This repository has been archived on 2024-02-04. You can view files and clone it, but cannot push or open issues or pull requests.
blog.polynom.me/_posts/2020-01-03-Selfhosting-Lessons.md

7.1 KiB

title hashtag
Lessons Learned From Self-Hosting selfhostlessons

Roughly eight months ago, according to my hosting provider, I spun up my VM which I use to this day to self-host my chat, my mail, my git and so on. At the beginning, I thought that it would allow me both to get away from proprietary software and to learn Linux administration. While my first goal was met without any problems, the second one I achieved in ways I did not anticipate.

During these eight months, I learned quite a lot. Not by reading documentation, but by messing up deployments. So this post is my telling of how I messed up and what lessons I learned from it.

Lesson 1: Document everything

I always tell people that you should document your code. When asked why I answer that you won't remember what that line does when you have not looked at your codebase for weeks or months.

What I did not realise is that this also applies to administration. I only wrote basic documentation like a howto for certificate generation or a small troubleshooting guide. This, however, missed the most important thing to document: the entire infrastructure.
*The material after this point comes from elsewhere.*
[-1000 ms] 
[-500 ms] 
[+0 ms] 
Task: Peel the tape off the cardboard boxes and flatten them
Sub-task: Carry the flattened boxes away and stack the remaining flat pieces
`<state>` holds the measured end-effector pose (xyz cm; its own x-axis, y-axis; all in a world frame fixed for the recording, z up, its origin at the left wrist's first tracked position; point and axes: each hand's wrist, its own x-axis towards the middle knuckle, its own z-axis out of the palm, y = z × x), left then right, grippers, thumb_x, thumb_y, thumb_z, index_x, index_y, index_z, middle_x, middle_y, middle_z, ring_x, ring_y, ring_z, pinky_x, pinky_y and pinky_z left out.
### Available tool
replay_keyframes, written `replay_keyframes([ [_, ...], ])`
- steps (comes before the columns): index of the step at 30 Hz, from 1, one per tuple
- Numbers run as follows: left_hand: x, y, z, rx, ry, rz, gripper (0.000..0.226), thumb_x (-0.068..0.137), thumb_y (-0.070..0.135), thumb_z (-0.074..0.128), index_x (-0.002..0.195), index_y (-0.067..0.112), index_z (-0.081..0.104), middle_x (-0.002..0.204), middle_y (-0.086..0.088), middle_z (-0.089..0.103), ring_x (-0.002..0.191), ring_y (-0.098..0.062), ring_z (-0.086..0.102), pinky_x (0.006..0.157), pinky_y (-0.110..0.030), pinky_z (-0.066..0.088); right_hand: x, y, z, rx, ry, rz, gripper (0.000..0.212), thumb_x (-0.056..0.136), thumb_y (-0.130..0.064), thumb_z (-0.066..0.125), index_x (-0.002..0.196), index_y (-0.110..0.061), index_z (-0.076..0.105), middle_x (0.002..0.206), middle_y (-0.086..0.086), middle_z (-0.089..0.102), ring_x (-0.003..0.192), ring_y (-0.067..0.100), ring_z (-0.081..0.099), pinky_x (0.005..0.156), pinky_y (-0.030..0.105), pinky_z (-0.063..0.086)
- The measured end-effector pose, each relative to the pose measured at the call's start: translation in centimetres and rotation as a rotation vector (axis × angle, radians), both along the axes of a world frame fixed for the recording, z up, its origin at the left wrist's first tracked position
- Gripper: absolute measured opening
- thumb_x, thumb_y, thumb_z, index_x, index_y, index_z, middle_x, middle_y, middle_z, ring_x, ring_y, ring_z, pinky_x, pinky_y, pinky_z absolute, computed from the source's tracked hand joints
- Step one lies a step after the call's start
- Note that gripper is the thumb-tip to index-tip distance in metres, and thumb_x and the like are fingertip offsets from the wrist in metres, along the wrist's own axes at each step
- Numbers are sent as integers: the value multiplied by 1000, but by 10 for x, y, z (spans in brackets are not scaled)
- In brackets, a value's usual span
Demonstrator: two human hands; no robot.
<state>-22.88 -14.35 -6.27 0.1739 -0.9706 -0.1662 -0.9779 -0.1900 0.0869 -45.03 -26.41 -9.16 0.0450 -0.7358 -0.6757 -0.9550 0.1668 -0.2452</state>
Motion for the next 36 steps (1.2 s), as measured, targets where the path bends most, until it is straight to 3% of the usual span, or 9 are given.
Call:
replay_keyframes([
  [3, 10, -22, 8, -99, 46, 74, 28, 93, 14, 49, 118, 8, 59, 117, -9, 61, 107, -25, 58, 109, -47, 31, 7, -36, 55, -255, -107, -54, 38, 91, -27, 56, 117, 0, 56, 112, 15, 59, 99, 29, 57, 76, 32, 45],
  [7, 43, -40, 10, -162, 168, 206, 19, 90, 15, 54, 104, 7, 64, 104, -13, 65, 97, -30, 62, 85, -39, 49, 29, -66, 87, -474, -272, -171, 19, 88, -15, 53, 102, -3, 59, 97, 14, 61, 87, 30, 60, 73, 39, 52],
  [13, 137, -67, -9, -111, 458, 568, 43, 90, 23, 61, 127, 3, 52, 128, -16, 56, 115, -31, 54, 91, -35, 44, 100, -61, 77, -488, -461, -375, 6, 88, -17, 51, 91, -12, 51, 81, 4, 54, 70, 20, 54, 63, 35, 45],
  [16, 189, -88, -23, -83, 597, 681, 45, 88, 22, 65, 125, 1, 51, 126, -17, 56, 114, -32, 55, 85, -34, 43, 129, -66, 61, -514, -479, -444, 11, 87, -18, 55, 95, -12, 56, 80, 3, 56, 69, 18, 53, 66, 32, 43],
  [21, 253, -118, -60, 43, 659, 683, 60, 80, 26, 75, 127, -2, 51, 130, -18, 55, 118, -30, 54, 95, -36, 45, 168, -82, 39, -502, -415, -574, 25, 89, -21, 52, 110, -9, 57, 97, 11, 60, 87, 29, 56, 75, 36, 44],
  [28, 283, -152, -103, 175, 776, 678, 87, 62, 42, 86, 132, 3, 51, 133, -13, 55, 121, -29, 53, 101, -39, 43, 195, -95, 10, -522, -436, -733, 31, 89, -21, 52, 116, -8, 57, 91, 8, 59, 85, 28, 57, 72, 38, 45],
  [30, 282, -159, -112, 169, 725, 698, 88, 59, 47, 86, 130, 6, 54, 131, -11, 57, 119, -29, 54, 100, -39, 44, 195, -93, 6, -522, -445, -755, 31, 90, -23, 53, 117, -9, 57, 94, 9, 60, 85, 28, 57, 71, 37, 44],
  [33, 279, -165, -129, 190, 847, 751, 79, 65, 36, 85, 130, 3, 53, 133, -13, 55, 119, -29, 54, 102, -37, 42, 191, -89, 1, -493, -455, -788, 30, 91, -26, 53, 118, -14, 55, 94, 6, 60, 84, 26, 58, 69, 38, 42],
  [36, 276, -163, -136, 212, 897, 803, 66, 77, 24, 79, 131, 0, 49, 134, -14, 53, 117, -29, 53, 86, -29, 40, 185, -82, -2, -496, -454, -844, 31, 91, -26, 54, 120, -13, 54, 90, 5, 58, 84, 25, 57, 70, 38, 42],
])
Whenever I needed to look up my port mapping, what did I do? I opened up my Docker compose configuration and search for the port mappings. What did I do when I wanted to know what services I have? Open my nginx configuration and search for server directives.

This is a very slow process since I have to remember what services I have behind a reverse proxy and which ones I have simply exposed. This lead me in the end to creating a folder - called docs - in which I document everything. What certificates are used by what and where they are, port mappings, a graph showing the dependencies of my services, ... While it may be tedious to create at first, it will really help.

[World]
+
|
+-[443]-[nginx]-+-(blog.polynom.me)
                +-(git.polynom.me)-[gitea]

Above, you can see an excerpt from my "network graph".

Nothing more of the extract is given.